Against all expectations, the unemployment rate fell slightly in July, to 9.1 percent, according to the Bureau of Labor Statistics, with 117,000 nonfarm jobs added. However, experts are still concerned.
“While I do not think this sounds the all-clear signal, it does quell some of the conversation that the U.S. is falling back into a recession,” Tom Porcelli, chief U.S. economist at RBC Capital Markets in New York, told Reuters. “There are still plenty of headwinds, like Europe. This report pulls us back from the ledge a little bit.”
However, the article also noted that U.S. growth has “stalled,” and “[e]conomists estimate that the budget cuts and expiring stimulus — including a payroll tax cut and emergency unemployment benefits — could subtract more than a percentage point from GDP growth next year.”
“Until recently, most observers believed the American economy was in a slow recovery, albeit one with very disappointing job growth,” read a news analysis for The New York Times.

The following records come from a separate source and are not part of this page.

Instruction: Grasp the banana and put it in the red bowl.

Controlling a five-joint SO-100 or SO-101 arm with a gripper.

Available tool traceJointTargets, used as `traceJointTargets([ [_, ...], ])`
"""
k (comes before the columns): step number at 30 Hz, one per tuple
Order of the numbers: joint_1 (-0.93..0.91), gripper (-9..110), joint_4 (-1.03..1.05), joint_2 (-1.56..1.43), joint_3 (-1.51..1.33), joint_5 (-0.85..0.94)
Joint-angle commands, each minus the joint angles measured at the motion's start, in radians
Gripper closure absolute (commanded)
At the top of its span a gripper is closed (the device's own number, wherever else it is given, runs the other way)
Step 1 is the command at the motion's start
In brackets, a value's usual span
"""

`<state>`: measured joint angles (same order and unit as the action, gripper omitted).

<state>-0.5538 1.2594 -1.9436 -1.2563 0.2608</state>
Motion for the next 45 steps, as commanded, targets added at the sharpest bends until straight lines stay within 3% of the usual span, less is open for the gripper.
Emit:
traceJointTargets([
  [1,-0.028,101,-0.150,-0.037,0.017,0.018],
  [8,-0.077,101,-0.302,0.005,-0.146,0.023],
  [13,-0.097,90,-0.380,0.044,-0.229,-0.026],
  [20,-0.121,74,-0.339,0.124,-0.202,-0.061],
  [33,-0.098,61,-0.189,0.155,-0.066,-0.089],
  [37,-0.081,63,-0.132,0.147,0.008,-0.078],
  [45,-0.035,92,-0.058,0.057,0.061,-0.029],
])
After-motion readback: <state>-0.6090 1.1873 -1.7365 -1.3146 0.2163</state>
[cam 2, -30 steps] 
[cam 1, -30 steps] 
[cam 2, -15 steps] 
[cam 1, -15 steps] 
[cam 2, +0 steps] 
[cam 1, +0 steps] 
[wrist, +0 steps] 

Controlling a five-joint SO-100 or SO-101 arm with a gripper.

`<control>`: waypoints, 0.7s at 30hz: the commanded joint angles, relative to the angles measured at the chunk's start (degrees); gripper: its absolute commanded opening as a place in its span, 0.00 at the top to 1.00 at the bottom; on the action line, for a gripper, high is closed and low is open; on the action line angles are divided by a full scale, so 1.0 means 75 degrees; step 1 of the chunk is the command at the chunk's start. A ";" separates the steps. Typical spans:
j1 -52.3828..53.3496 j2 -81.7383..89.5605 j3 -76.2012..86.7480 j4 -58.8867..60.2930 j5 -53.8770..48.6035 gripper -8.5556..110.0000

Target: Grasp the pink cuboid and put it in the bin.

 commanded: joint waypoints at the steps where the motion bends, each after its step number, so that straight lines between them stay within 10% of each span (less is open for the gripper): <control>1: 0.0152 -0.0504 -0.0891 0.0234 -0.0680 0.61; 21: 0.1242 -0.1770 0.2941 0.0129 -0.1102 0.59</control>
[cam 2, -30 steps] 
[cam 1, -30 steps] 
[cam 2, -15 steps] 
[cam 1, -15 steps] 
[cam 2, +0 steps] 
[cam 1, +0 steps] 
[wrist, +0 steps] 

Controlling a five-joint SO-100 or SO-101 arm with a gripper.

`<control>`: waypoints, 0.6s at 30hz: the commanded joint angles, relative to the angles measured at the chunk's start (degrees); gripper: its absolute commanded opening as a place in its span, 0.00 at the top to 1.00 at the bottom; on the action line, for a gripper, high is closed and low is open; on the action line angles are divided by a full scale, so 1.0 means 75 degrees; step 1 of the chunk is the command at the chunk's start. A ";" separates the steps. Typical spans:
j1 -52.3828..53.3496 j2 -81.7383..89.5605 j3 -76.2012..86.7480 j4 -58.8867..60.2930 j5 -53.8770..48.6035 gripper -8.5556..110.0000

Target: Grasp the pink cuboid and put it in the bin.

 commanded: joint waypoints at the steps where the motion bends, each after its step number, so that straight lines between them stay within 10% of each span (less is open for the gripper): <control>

“Then last week the government announced its annual revision to the numbers for the last several years. New government surveys indicated Americans had spent less than previously estimated in 2009 and 2010 on a wide range of things, including food, clothing and computers. Tax returns showed Americans even cut back on gambling. The recession now appears to have been deeper — a top-to-bottom fall of 5.1 percent — and the recovery even less impressive. The economy is still smaller than it was in 2007.”